Eu sei o que você fez no verão passado: um planejamento tributário!
Hoje gostaria de abordar um dos grandes mitos assumidos como verdade pelo pequeno e médio empresário, normalmente exteriorizado pela afirmação de que ao implementar qualquer medida para economizar ou recuperar tributos a empresa “atrairia” os olhos dos órgãos fiscais para suas operações, expondo assim eventuais fragilidades ou práticas inadequadas a eventuais autuações.
Essa verdadeira lenda urbana, estimulada de forma às vezes inadvertida por parte de assessores de todo tipo que cercam o empresário, tem cada vez mais caído diante do incremento tecnológico adotado já há algum tempo por parte dos órgãos oficiais.
Recentemente a Receita Federal do Brasil notificou pessoas jurídicas que apuram seus tributos pelo regime do lucro presumido de que foram constatadas divergências entre sua Escrituração Contábil-Fiscal (ECF) dos anos de 2018 e 2019 e outras informações fiscais também auditadas de forma digital pelo órgão fiscal, dentre elas a Nota Fiscal Eletrônica, a movimentação financeira eletrônica, pagamentos recebidos informados via DIRF, vendas efetuadas por cartão de crédito via DECRED, e escrituração de operações de venda via EFD-Contribuições e EFD-ICMS e IPI.
Cabe esclarecer que neste primeiro momento tratou-se apenas de aviso para retificação de informações sem imposição de qualquer penalidade.
Longe de querer desfilar lista de obrigações tributárias acessórias por meio de uma sopa de letras, quero chamar o empresário à reflexão a respeito do atual estado da fiscalização digital e as práticas tributárias adotadas/evitadas.
Sob o argumento de que qualquer medida de gestão de tributos mais efetiva possa dar origem a procedimentos de fiscalização, tem-se abandonado a adoção de práticas consolidadas especialmente junto aos órgãos julgadores administrativos e judiciais. Inúmeros créditos passíveis de recuperação e indébitos passíveis de desoneração não são sequer analisados sob a justificativa de que seu emprego efetivo como forma de elisão fiscal (disse elisão, não evasão) poderia desencadear sobre o contribuinte sortilégio de malefícios originados por procedimentos fiscalizatórios.

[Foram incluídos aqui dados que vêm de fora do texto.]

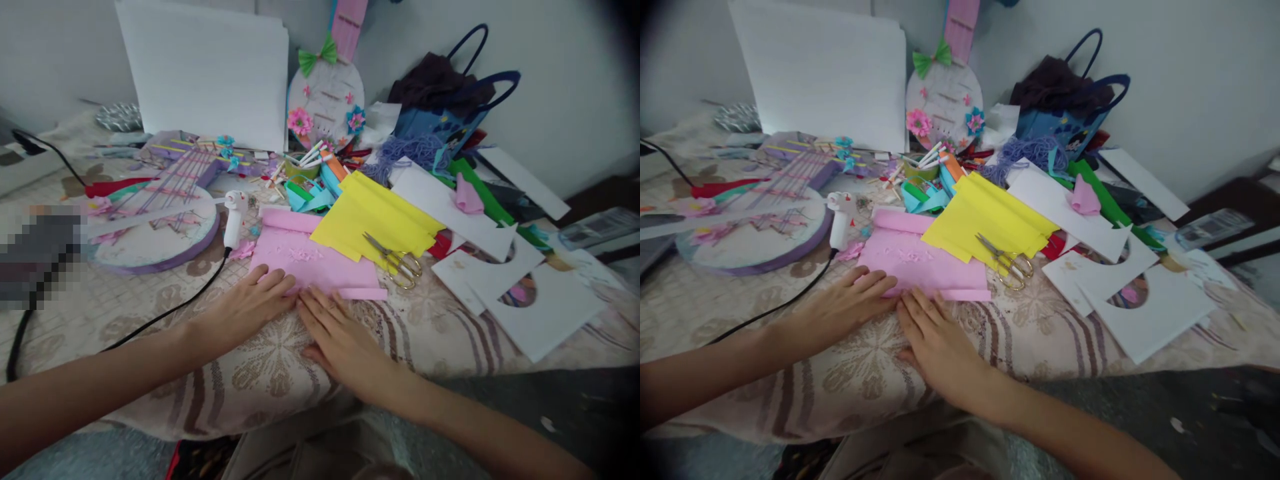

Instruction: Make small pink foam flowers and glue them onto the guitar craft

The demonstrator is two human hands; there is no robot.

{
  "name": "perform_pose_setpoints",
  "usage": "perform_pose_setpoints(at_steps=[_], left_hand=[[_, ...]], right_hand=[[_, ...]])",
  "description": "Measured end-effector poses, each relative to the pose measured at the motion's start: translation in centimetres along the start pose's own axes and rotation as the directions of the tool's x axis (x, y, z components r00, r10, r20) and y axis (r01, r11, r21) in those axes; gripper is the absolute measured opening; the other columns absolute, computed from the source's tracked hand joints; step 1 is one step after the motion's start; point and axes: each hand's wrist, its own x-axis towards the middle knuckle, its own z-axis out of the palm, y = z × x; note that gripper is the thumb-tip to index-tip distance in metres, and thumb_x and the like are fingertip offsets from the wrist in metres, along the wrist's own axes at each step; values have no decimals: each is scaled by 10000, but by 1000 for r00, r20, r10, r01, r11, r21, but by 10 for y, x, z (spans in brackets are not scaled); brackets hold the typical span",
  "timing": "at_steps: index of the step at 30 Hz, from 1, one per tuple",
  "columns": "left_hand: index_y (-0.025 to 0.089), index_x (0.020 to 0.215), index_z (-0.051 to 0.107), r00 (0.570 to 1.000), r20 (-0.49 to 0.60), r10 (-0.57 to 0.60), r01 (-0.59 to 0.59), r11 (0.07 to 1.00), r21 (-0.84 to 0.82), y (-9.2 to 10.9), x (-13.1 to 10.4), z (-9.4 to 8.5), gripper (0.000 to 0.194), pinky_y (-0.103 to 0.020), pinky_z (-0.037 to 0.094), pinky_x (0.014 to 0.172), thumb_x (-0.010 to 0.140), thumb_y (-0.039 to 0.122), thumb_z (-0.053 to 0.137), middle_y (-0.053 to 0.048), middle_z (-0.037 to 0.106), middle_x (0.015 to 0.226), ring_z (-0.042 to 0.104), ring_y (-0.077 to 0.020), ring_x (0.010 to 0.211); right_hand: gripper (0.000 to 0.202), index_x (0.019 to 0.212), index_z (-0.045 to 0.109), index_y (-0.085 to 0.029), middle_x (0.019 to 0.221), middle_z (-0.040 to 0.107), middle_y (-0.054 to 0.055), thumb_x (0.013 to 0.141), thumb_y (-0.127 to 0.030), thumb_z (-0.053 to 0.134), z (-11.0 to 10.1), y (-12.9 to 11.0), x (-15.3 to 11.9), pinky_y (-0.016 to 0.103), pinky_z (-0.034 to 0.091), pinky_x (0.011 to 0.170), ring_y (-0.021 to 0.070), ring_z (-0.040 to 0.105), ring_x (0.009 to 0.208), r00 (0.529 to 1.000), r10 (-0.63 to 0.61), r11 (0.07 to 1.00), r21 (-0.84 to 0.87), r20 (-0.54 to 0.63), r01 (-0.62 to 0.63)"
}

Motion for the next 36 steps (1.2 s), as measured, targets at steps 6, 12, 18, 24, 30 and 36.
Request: perform_pose_setpoints(at_steps=[6, 12, 18, 24, 30, 36], left_hand=[[260, 1312, 397, 1000, 14, -18, 18, 1000, 7, 1, -1, 2, 474, -413, 360, 934, 857, 128, 414, -68, 488, 1227, 426, -225, 1113], [246, 1378, 315, 995, 98, -33, 35, 999, -14, 3, -5, -8, 601, -424, 362, 947, 812, 89, 443, -76, 508, 1231, 446, -234, 1118], [206, 1340, 398, 994, 35, -99, 98, 995, 14, 2, -32, 6, 552, -433, 365, 948, 809, 54, 408, -88, 491, 1280, 464, -250, 1103], [105, 1250, 501, 976, 44, -212, 213, 977, -11, 4, -57, 7, 454, -421, 375, 955, 828, 37, 348, -121, 523, 1248, 485, -256, 1091], [145, 1233, 510, 960, 73, -272, 278, 955, -103, 1, -61, 1, 419, -385, 380, 965, 841, 94, 370, -106, 530, 1242, 468, -246, 1138], [146, 1263, 442, 931, -50, -362, 349, 920, -180, -12, -52, -12, 414, -437, 410, 919, 856, 111, 379, -135, 488, 1281, 446, -276, 1162]], right_hand=[[657, 1394, 250, -5, 1459, 249, 208, 893, -397, 413, 12, 1, -8, 471, 268, 1097, 277, 137, 1374, 996, 68, 997, 41, 64, -71], [620, 1419, 230, -65, 1478, 228, 159, 901, -357, 407, 1, 13, -35, 452, 259, 1105, 249, 135, 1377, 983, 164, 986, -8, 86, -164], [614, 1449, 123, -128, 1481, 238, 114, 912, -275, 383, -6, 30, -71, 470, 261, 1099, 223, 170, 1373, 967, 243, 969, -57, 80, -238], [560, 1446, 159, -188, 1462, 301, 74, 919, -219, 346, -4, 46, -93, 496, 253, 1095, 205, 232, 1356, 957, 282, 959, -12, 71, -282], [534, 1427, 236, -222, 1442, 349, 54, 908, -180, 356, -10, 54, -92, 466, 282, 1091, 189, 275, 1341, 961, 268, 956, 102, 63, -273], [480, 1381, 347, -215, 1404, 411, 60, 903, -197, 395, -20, 62, -88, 459, 348, 1063, 198, 334, 1311, 974, 222, 966, 124, 51, -227]])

Como se viu na recente ação da RFB, a fiscalização se deu de forma eletrônica e abordando inúmeras bases de dados já disponíveis à apreciação do órgão fiscalizador. São obrigações acessórias, às quais o contribuinte não pode se furtar, atualmente preenchidas e entregues de forma digital. Ou seja, a auditoria das informações é totalmente feita de forma digital, sofrendo ação humana apenas após os sistemas apontarem as inconsistências.

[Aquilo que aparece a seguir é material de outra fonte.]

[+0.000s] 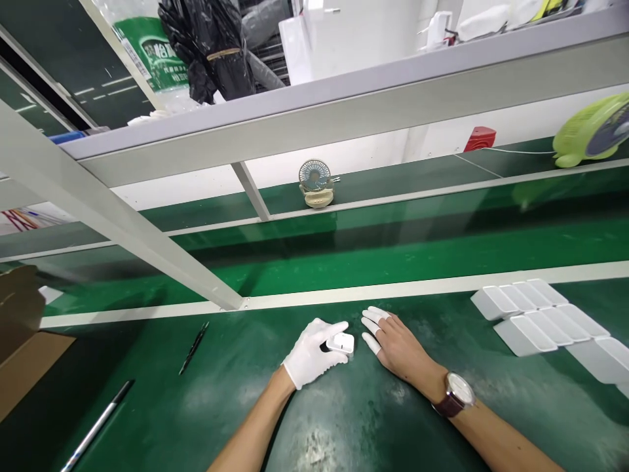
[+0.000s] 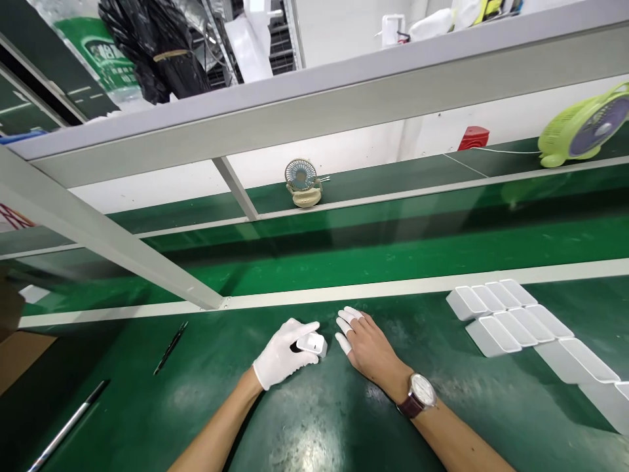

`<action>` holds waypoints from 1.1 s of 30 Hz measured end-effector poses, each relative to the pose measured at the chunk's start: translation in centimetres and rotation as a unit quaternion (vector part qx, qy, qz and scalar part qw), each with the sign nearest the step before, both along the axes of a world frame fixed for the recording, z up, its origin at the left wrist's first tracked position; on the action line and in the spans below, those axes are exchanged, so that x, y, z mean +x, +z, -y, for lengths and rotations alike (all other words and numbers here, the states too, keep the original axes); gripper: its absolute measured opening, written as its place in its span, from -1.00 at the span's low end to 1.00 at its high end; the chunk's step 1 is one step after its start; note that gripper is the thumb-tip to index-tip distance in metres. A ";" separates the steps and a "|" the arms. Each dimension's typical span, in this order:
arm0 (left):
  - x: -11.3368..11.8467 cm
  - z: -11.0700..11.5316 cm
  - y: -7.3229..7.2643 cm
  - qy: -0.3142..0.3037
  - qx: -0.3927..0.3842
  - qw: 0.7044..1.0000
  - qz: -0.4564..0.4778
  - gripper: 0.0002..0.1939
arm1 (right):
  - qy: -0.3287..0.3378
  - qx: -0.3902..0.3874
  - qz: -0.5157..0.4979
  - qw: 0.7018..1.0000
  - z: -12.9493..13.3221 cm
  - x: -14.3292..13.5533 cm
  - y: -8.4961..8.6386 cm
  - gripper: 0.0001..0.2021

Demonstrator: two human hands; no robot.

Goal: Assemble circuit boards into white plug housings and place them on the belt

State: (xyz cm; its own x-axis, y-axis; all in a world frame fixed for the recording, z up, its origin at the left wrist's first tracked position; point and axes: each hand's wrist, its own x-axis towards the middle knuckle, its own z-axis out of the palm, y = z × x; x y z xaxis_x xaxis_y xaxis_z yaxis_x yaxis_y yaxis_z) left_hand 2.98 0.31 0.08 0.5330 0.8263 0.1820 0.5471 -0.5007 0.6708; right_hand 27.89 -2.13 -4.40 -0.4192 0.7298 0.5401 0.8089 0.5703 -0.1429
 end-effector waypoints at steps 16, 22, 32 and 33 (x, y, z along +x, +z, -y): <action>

No caso citado, foram notificados apenas 3,5% dos contribuintes naquela categoria. Mas não se engane: a capacidade de processamento de nossa Receita Federal é muito superior a essa cifra. Trata-se apenas de primeira etapa de muitas que virão. E veja: imposta sobre empresas que basicamente são tributadas em função de seu faturamento.
Desnecessário dizer que se somarmos as empresas submetidas ao lucro presumido e ao SIMPLES, outro regime no qual basicamente tributa-se a receita, estaremos diante da esmagadora maioria das pessoas jurídicas atuantes no mercado brasileiro. E passíveis de fiscalização mediante poucos comandos nos sistemas da Receita Federal.
Longe de querer criar fantasmas, e querendo contribuir para o fim desta lenda urbana, aponto que a não adoção de gestão tributária mais racional apenas e tão somente desejando com isso que sua empresa não passe por fiscalização de qualquer esfera é apenas ilusório, para não dizer inócuo.
Como dito, nossos órgãos fiscais dispõem de tecnologia de ponta e suporte legal sólido para desempenhar suas funções. E contra isso, não há o que fazer. Deve-se sim buscar maneiras legítimas de adequar sua carga tributária aos estritos termos legais, o que por si só já alcança patamares elevados, não se deixando levar por crendices ou apenas hábitos adotados há tempos e nunca revisados em prol de melhores e mais eficientes práticas.